**Problem details:** In the listing below, find every line containing "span" and copy it out.

*** Given material ***

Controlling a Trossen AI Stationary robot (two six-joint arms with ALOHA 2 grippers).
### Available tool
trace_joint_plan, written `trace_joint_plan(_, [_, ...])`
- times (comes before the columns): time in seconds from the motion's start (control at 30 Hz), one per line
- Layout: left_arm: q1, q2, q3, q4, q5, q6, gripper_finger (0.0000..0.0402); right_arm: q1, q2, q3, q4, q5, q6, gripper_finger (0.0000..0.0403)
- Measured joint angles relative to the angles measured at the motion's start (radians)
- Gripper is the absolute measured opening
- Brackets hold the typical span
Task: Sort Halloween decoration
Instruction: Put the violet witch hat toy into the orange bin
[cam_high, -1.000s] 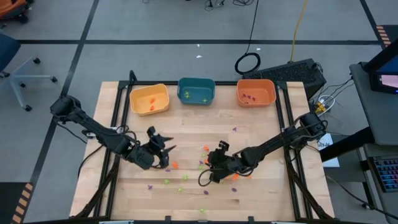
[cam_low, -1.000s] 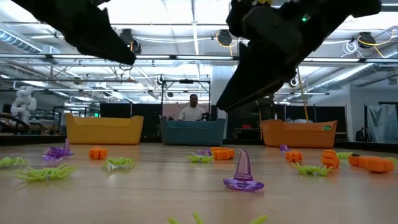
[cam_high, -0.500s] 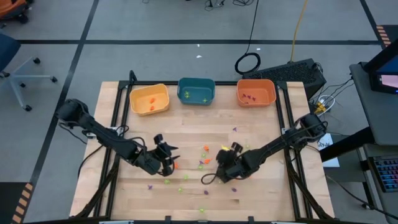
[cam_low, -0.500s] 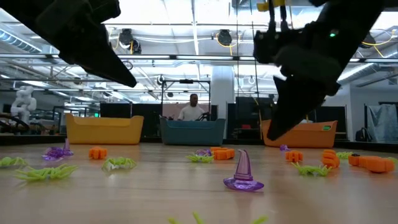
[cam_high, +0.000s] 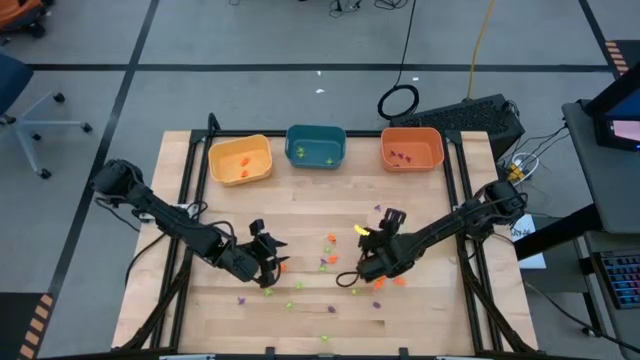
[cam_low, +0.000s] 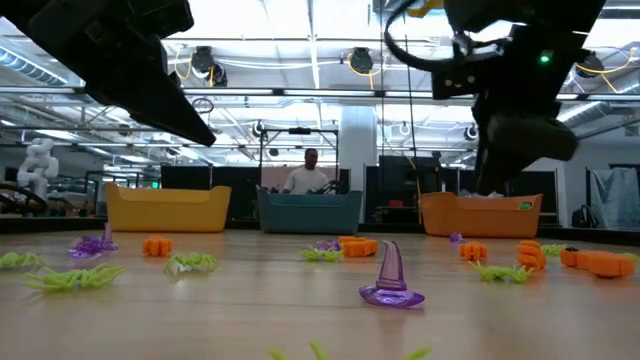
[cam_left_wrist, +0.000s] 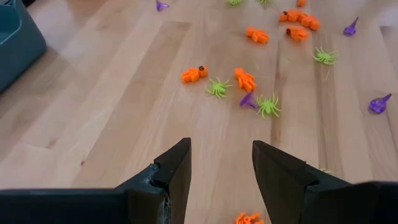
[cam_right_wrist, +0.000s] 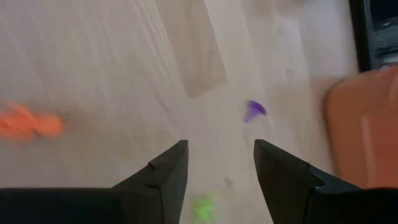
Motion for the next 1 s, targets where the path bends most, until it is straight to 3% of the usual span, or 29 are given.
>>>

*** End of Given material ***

**Answer to the exercise:**
- Brackets hold the typical span
Motion for the next 1 s, targets where the path bends most, until it is straight to 3% of the usual span, or 29 are given.

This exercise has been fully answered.